▸ **Task to complete**
Give the lines again exactly as they appear below, from the line with "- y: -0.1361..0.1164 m" to the line with "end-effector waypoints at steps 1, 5", both included, and only those lines. Leave every picture out.
### Supplied data
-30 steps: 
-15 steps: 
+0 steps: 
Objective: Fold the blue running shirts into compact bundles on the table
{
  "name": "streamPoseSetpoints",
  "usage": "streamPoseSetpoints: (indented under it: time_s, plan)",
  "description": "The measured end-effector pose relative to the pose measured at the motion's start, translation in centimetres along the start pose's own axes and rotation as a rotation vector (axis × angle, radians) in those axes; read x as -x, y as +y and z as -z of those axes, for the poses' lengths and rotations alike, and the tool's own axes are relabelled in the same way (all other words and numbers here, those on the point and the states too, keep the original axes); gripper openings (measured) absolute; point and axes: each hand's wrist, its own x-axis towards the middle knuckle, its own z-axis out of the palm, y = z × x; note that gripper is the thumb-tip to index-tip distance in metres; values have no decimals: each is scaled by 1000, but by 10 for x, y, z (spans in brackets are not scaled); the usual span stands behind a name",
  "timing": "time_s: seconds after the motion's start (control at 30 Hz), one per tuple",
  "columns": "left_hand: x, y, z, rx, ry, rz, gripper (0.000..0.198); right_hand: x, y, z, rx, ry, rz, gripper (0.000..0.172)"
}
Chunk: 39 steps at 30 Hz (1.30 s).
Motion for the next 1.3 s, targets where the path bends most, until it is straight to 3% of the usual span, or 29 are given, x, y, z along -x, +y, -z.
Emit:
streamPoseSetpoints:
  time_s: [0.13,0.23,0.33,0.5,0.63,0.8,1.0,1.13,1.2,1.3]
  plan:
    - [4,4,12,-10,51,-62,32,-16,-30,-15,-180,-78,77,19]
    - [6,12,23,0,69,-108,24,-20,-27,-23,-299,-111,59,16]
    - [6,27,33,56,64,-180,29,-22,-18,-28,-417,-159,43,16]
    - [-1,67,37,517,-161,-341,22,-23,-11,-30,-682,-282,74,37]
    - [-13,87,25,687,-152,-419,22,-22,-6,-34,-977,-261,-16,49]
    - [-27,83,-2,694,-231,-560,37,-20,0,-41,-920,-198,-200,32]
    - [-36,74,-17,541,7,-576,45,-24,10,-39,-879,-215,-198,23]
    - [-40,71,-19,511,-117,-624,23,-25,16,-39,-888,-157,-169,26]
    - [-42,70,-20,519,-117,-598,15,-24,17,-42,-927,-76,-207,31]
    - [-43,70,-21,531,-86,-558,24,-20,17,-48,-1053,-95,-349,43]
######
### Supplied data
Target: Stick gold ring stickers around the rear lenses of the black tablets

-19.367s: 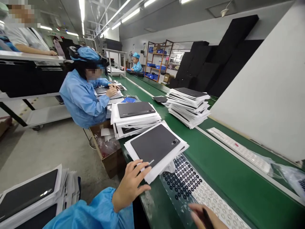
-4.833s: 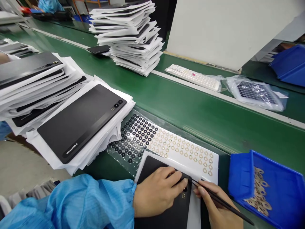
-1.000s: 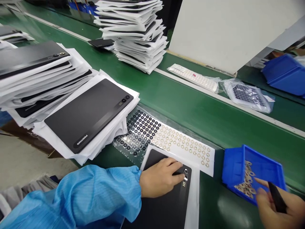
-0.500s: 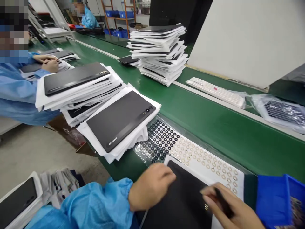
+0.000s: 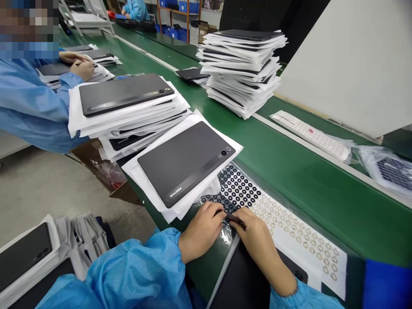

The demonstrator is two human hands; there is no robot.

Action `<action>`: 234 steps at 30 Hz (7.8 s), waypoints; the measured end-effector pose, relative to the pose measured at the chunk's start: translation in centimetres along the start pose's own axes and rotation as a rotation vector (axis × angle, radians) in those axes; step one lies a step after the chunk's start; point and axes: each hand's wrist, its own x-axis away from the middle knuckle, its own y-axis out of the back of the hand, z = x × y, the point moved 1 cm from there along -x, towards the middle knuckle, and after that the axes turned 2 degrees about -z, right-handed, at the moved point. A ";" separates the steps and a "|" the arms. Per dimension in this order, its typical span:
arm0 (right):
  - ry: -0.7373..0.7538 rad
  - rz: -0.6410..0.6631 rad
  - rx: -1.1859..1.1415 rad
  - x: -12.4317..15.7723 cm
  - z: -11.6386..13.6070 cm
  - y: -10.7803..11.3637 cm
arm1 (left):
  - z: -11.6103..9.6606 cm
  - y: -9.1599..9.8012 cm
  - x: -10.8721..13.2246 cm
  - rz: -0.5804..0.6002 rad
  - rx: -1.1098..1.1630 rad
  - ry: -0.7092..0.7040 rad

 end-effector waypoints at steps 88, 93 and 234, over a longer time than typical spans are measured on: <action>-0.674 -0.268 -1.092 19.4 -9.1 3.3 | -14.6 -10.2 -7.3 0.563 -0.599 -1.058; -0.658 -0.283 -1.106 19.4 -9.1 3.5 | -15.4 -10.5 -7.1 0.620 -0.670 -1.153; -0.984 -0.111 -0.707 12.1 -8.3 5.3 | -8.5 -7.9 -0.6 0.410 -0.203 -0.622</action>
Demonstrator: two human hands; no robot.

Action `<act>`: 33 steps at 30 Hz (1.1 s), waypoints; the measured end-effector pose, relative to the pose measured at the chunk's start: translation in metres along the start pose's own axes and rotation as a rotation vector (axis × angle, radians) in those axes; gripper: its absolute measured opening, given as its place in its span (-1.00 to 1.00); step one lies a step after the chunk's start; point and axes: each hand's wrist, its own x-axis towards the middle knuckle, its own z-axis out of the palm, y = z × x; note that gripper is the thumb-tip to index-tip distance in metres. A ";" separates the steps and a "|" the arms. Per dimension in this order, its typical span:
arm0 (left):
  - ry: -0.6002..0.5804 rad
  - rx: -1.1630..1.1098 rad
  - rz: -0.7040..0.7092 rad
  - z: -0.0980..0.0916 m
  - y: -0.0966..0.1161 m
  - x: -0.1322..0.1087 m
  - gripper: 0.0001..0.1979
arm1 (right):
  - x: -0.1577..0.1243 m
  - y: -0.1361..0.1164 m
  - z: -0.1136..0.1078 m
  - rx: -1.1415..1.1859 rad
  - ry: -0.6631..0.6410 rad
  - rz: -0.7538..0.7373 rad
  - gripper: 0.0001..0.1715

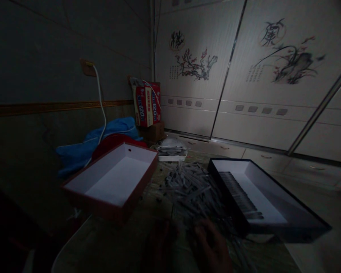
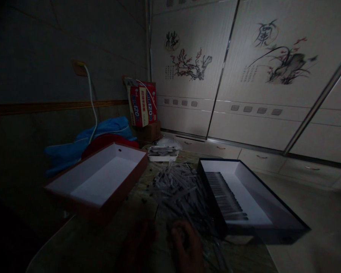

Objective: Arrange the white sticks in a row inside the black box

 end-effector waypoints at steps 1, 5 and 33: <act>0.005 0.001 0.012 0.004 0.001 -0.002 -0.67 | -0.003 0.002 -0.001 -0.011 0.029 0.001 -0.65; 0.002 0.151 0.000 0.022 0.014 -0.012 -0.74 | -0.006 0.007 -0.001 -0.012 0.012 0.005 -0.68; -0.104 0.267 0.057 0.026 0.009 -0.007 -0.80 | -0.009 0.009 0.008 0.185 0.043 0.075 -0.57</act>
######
▸ **Task output**
  - y: -0.1361..0.1164 m
  - z: -0.1136..0.1078 m
  - rx: -1.1415..1.1859 rad
  - ry: -0.6631..0.6410 rad
  - rz: -0.7538..0.7373 rad
  - gripper: 0.0001..0.1715


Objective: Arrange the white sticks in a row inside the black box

 end-effector waypoints at steps 1, 5 and 33: <act>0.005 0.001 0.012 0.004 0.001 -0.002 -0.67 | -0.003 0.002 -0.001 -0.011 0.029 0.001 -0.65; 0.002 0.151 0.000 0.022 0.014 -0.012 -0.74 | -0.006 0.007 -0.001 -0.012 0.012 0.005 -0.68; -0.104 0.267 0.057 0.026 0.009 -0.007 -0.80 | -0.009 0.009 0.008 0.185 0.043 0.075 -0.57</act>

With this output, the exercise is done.